そのパワーのベクトルが常に正しい方向に向いていれば問題ないのですが…
山本太郎氏などは、まだまだ大きな力とはなりえていない。
しかし、今後、どう化けるかわからないし、このユーチューブなどの手段が豊富な時代に、違うデマゴーグが現れるかもしれないとも思います。
それまで政治に無関心である人たちを、うまく取り込むことも可能です。
山本太郎氏を悪く言うわけじゃありません。
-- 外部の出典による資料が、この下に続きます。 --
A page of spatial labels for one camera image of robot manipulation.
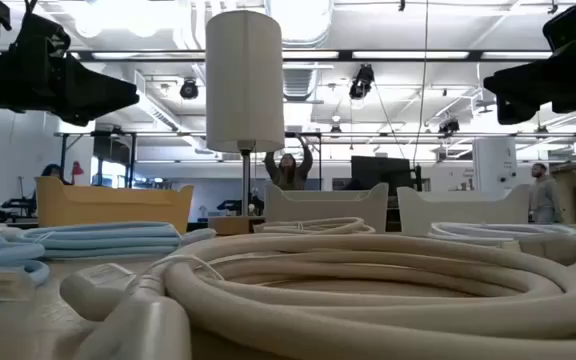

例に挙げたまで。
今の新しい勢力は、マイノリティを救う、ということに突出し過ぎている感があります。
国政全体については語っていません。
私はそんな力をすべて受け入れもしないが、全否定もしない。
自分の価値観に沿う部分だけを支持します。
しかし、世の中は、「これぞ神!以外は排除!」などという方向に動きがちであり、このネット社会ではその危険性は大きい。
安易な方法、上手な方法を用い、未発達な若者の心を掴む為政者が現れるかもしれない。
その前に、危機感を持って、正しい手法で、組織票を得るために経団連に寄りそうでもなく、ポピュリズムに走らず、将来のビジョンを説くことで支持される政治家が現れてほしい。
そして、古い政治と、新しい勢力は、穏かに、しかし速やかに攻守を後退してほしい。
焦りを感じるのは、若くもなく、年寄りでもない、中途半端な私の杞憂でしょうか。